The more work I do on behalf of the National Alliance on Mental Illness, and the more involved I am with suicide prevention in Missoula, the more I ask myself: why are there so many broken, hopeless, lonely, and despairing people in this world? Is it possible that mental illness and suicide might be social phenomena rather than individual ailments and actions, and that our efforts to diagnose and treat (and hospitalize and incarcerate) isolated individuals is a losing battle when we ought to be diagnosing and treating the social order that isolates them in the first place?
George Monbiot, writing at The Guardian, has come to just that conclusion: "Neoliberalism is creating loneliness. That’s what’s wrenching society apart," he writes. "Epidemics of mental illness are crushing the minds and bodies of millions. It’s time to ask where we are heading and why."
The facts are in plain view, says Monbiot; we are simply unwilling to see them for what they are: an indictment of modern capitalism and its celebrated "creative destruction." That phrase glosses over the inconvenient truth that what capitalism destroys includes human lives and the social fabric that used to hold them together. As Monbiot writes:
What greater indictment of a system could there be than an epidemic of mental illness? Yet plagues of anxiety, stress, depression, social phobia, eating disorders, self-harm and loneliness now strike people down all over the world. The latest, catastrophic figures for children’s mental health in England reflect a global crisis.
The education system becomes more brutally competitive by the year. Employment is a fight to the near-death with a multitude of other desperate people chasing ever fewer jobs. The modern overseers of the poor ascribe individual blame to economic circumstance. Endless competitions on television feed impossible aspirations as real opportunities contract.
Consumerism fills the social void. But far from curing the disease of isolation, it intensifies social comparison to the point at which, having consumed all else, we start to prey upon ourselves. Social media brings us together and drives us apart, allowing us precisely to quantify our social standing, and to see that other people have more friends and followers than we do.

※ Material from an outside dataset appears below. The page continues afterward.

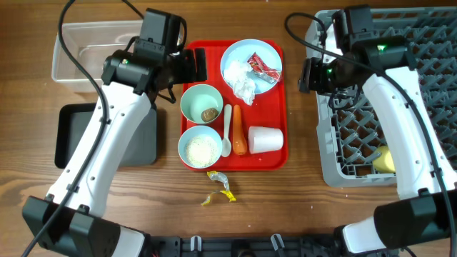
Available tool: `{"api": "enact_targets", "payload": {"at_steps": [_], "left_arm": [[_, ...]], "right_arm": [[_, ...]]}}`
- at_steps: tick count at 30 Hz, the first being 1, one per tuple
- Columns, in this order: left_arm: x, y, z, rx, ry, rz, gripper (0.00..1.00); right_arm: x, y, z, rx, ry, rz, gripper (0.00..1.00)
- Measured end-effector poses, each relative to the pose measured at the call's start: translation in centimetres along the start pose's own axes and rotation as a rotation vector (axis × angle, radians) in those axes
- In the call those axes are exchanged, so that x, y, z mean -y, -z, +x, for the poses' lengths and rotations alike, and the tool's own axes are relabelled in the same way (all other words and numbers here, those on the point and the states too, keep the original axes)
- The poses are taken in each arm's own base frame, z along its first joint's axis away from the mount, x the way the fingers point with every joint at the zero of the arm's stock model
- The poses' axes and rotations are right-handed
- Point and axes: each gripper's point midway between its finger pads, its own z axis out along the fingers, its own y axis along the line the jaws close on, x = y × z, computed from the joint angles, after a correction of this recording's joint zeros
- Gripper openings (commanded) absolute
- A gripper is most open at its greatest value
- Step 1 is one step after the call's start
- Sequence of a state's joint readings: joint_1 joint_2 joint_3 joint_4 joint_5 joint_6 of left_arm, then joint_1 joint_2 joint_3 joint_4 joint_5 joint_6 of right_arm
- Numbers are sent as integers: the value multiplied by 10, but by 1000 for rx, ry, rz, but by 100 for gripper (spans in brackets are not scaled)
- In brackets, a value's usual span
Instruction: Sort waste into correct bins and load items into the dishwasher rack
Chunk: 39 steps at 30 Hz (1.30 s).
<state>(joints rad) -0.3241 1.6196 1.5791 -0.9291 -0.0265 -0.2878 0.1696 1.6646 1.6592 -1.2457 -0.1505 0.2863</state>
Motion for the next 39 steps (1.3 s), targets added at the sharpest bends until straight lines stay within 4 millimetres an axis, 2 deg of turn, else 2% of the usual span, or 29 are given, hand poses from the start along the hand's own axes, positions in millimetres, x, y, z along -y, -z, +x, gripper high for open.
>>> {"api": "enact_targets", "payload": {"at_steps": [2, 4, 5, 6, 7, 8, 10, 12, 16, 18, 22, 24, 28, 30, 31, 32, 34, 35, 37, 39], "left_arm": [[18, -11, 19, -98, -1, 90, 100], [44, -31, 52, -233, -28, 178, 100], [65, -44, 75, -311, -66, 238, 100], [76, -52, 91, -358, -89, 260, 98], [102, -70, 125, -454, -141, 318, 91], [125, -82, 144, -502, -174, 383, 86], [153, -88, 168, -571, -215, 494, 84], [166, -82, 187, -633, -238, 548, 71], [169, -75, 207, -692, -274, 536, 68], [160, -75, 214, -719, -283, 483, 70], [129, -76, 220, -772, -273, 350, 74], [127, -77, 219, -765, -273, 339, 73], [128, -77, 219, -766, -265, 336, 61], [137, -77, 222, -756, -277, 357, 41], [150, -76, 225, -738, -301, 382, 15], [161, -73, 233, -734, -335, 400, 4], [182, -64, 249, -741, -394, 449, 4], [186, -62, 252, -729, -420, 442, 4], [184, -63, 250, -726, -418, 429, 4], [162, -70, 224, -718, -331, 389, 4]], "right_arm": [[-1, -2, -3, 7, 6, -7, 75], [-1, -2, -4, 10, 16, -8, 75], [0, -2, -5, 13, 20, -8, 75], [4, -1, -6, 15, 13, -5, 75], [10, 0, -8, 19, 2, -1, 75], [16, 1, -10, 22, -10, 4, 75], [28, 3, -13, 26, -30, 10, 75], [43, 5, -15, 27, -53, 21, 75], [46, 6, -16, 29, -48, 23, 76], [46, 6, -16, 30, -48, 20, 76], [46, 6, -17, 32, -47, 19, 76], [46, 6, -17, 33, -47, 19, 76], [46, 6, -17, 33, -47, 19, 76], [46, 6, -17, 33, -47, 19, 76], [46, 6, -17, 33, -47, 19, 76], [46, 6, -17, 33, -47, 19, 76], [46, 6, -17, 33, -47, 19, 76], [46, 6, -17, 32, -47, 19, 76], [44, 6, -16, 30, -46, 11, 76], [35, 6, -15, 21, -20, -43, 76]]}}
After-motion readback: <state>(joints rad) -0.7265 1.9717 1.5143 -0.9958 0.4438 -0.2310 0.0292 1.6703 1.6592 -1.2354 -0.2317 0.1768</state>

We have made the choice to value competition over cooperation, autonomy over connectedness, and material affluence over meaning, which might be all well and good except that human beings have not evolved to thrive in such an atmosphere and too many of them (of us) find it unbearable:
There are plenty of secondary reasons for this distress, but it seems to me that the underlying cause is everywhere the same: human beings, the ultrasocial mammals, whose brains are wired to respond to other people, are being peeled apart. Economic and technological change play a major role, but so does ideology. Though our wellbeing is inextricably linked to the lives of others, everywhere we are told that we will prosper through competitive self-interest and extreme individualism.
It’s unsurprising that social isolation is strongly associated with depression, suicide, anxiety, insomnia, fear and the perception of threat. It’s more surprising to discover the range of physical illnesses it causes or exacerbates. Dementia, high blood pressure, heart disease, strokes, lowered resistance to viruses, even accidents are more common among chronically lonely people. Loneliness has a comparable impact on physical health to smoking 15 cigarettes a day: it appears to raise the risk of early death by 26%. This is partly because it enhances production of the stress hormone cortisol, which suppresses the immune system.
The intrinsic demands of modernity seem to create casualties faster than modern technology and modern pharmacology can cure them. What, though, is the alternative? Monbiot suggests that what is required is nothing less than "the reappraisal of [our] entire worldview":
Anyone can see that something far more important than most of the issues we fret about has gone wrong. So why are we engaging in this world-eating, self-consuming frenzy of environmental destruction and social dislocation, if all it produces is unbearable pain? Should this question not burn the lips of everyone in public life?
This does not require a policy response. It requires something much bigger: the reappraisal of an entire worldview. Of all the fantasies human beings entertain, the idea that we can go it alone is the most absurd and perhaps the most dangerous. We stand together or we fall apart.
Fifty years ago, the Beatles sang about Eleanor Rigby and about "all the lonely people; where do they all come from?" Today, even if we admit our responsibility for producing those lonely people, we still have no answer to the question that comes next: what are we to do with them all?